Respect Yourself: Going to Wal-Mart

May 23, 2011



Duncan Cooper spends a lot of time on the internet. Every other Monday, he pays tribute to the hours spent with original video and audio. This week he celebrates all the kids getting kicked out of Wal-Mart for filming themselves dancing in the mouthwash aisle.

About a week before Mr. Ghetto's "Walmart" was simultaneously proclaimed Media Takeout’s "Hot Mess of the Week" and Perez Hilton's "smash hit of summer 2011," Naomi showed me all these old YouTube clips of kids cranking dat in Wal-Mart circa 2007. As easy it would be to dedicate this column to the remarkably agile women of Mr. Ghetto's video, maybe the really surprising story—instead of grotesque ass obsession—is how many people are apparently chilling at big box retailers and recording dance vids. This little montage commemorates all the kids not trying to go viral, the original Wal-Mart-dance pioneers proudly pushing 200 views.

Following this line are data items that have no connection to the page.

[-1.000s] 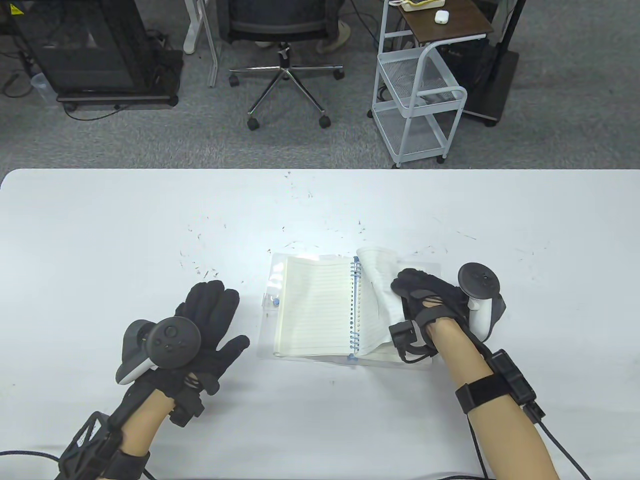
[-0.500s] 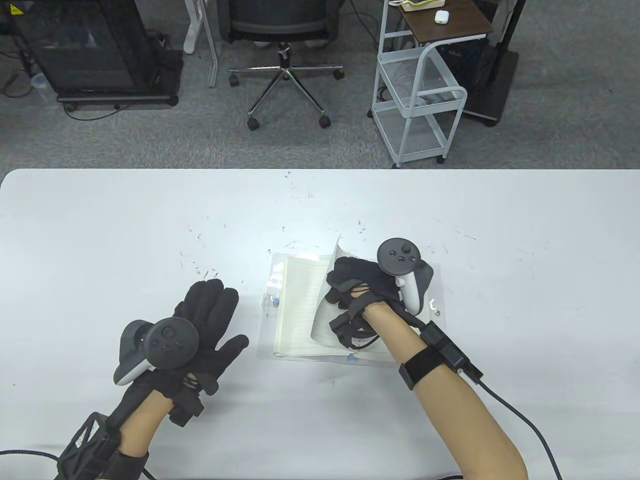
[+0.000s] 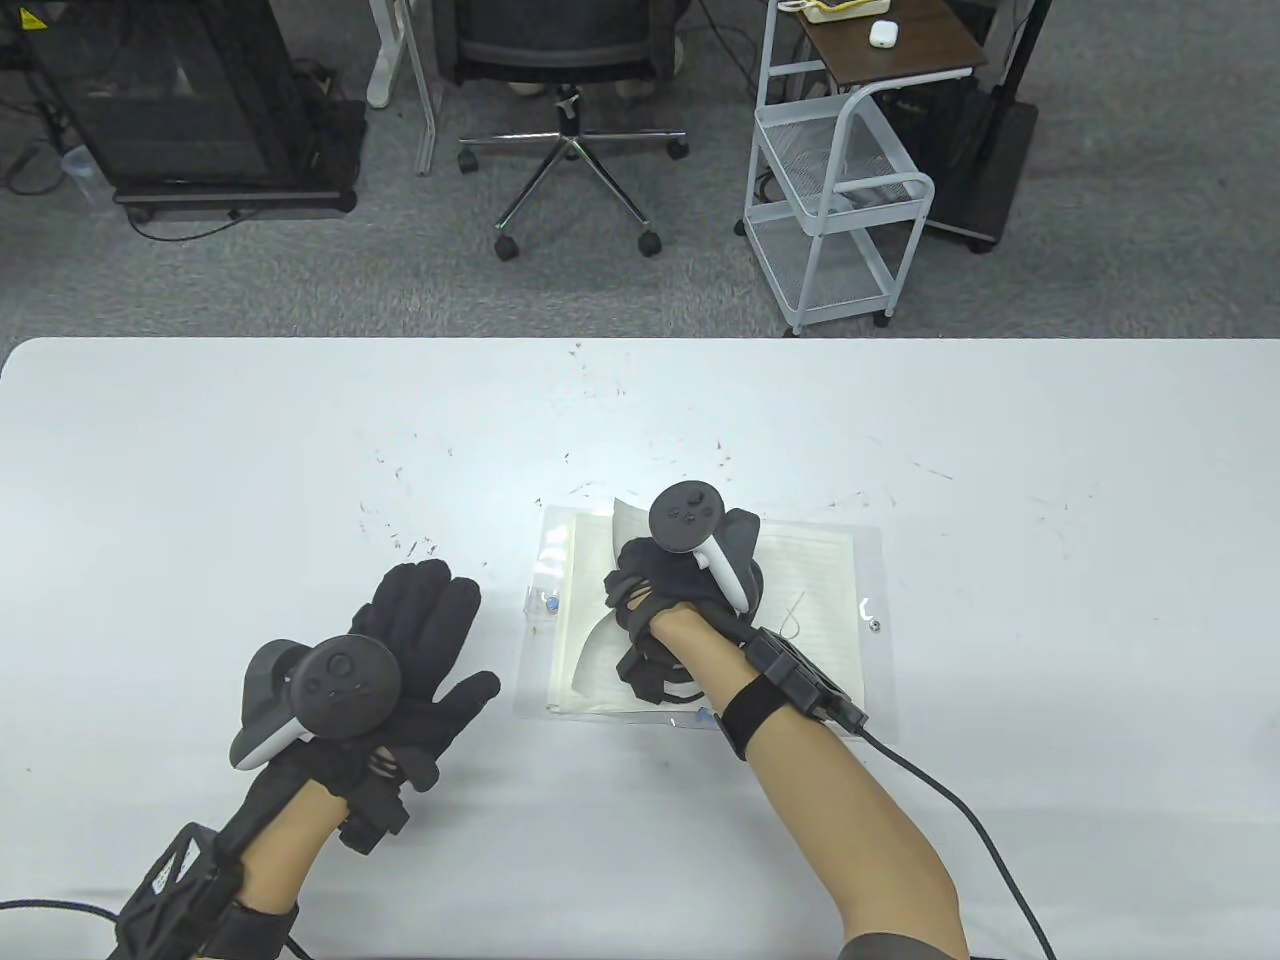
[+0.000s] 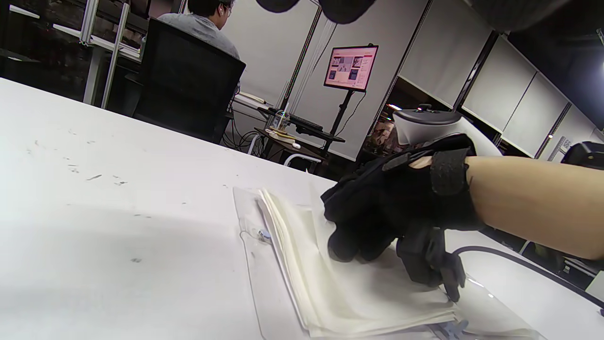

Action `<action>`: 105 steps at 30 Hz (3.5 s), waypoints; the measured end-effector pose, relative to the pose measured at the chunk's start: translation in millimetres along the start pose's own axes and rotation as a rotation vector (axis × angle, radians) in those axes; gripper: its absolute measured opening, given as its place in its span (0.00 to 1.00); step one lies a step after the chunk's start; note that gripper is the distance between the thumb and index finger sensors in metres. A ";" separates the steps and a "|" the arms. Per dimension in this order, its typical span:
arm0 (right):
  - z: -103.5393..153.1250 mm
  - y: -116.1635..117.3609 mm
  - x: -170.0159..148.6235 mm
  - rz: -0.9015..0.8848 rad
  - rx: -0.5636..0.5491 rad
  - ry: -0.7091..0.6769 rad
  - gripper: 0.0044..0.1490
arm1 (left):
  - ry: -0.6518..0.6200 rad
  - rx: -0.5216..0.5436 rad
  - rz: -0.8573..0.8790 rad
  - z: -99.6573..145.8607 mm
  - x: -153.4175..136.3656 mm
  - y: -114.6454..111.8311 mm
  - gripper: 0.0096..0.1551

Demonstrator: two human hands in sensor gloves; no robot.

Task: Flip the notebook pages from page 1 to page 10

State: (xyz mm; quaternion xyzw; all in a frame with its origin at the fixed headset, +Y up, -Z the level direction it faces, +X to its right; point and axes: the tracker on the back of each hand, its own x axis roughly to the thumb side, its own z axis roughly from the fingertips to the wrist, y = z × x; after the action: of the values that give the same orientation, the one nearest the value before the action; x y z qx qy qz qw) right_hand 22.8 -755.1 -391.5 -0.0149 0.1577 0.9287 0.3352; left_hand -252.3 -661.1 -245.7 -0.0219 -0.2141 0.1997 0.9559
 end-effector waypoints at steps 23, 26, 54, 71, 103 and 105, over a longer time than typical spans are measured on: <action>30.0 -112.8 -88.9 0.075 -0.133 -0.104 0.47 | 0.005 0.023 -0.005 2.0 2.3 6.0 0.52; 27.1 -110.6 -104.0 0.235 -0.129 -0.101 0.48 | 0.007 0.021 -0.005 2.0 2.2 6.1 0.52; 22.3 -69.3 -120.6 0.435 0.092 -0.148 0.53 | 0.007 0.004 -0.008 1.1 3.5 3.4 0.52; 53.0 -83.7 -110.8 -0.216 0.004 -0.094 0.50 | -0.006 0.021 -0.007 2.6 5.0 5.4 0.52; 77.3 -106.1 -136.6 -0.757 -0.148 0.099 0.30 | 0.006 0.008 -0.008 2.0 6.4 5.9 0.52; 75.4 -104.6 -128.1 -0.723 -0.132 0.075 0.28 | 0.004 0.009 -0.009 1.9 6.6 6.1 0.52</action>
State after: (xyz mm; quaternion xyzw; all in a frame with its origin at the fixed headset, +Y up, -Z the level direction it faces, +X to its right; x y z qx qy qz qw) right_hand 193.6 -735.6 -332.5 -0.1252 0.0942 0.7573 0.6340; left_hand -250.0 -653.0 -242.1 -0.0172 -0.2112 0.1963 0.9574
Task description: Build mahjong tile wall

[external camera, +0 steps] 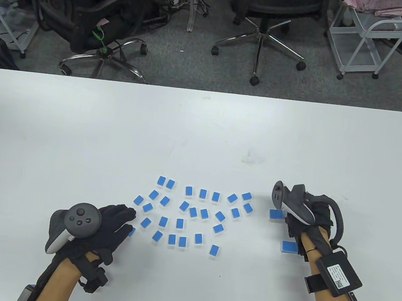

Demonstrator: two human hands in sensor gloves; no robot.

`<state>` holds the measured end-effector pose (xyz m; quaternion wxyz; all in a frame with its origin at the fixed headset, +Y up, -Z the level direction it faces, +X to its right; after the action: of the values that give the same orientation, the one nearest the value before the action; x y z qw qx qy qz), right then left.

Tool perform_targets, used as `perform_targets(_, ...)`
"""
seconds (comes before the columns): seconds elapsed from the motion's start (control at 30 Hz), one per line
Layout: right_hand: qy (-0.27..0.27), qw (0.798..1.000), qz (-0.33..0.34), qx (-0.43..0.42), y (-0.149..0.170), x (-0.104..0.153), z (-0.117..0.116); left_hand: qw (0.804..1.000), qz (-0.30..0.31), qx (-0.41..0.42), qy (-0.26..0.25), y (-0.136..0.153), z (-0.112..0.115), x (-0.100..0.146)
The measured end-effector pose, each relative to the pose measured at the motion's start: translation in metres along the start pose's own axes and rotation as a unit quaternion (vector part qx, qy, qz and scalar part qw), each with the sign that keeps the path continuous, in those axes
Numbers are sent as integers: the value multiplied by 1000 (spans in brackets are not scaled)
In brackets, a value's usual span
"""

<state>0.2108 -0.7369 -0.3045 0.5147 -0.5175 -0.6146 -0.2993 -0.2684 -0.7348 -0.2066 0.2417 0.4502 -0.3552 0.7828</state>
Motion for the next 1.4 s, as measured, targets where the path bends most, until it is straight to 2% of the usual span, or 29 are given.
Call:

You can be brain-dead and still see the role Wal-Mart has played in making middle America boring, so it's refreshing to see how many people—and how many different types of people—are reclaiming the aisles as noncommercial creative spaces. I've been to Wal-Mart in the middle of the night, and it's eerie and liberating, like being in an empty high school for Saturday detention. Maybe these dancers are members of a post-millenial Breakfast Club, where the real life-affirming isn't in dismantling stereotypical identities but in inventing new weird ones in a place that needs everybody to be the same. They're just goofing off, and it's fun to imagine who they're doing it for. Sure as hell not us.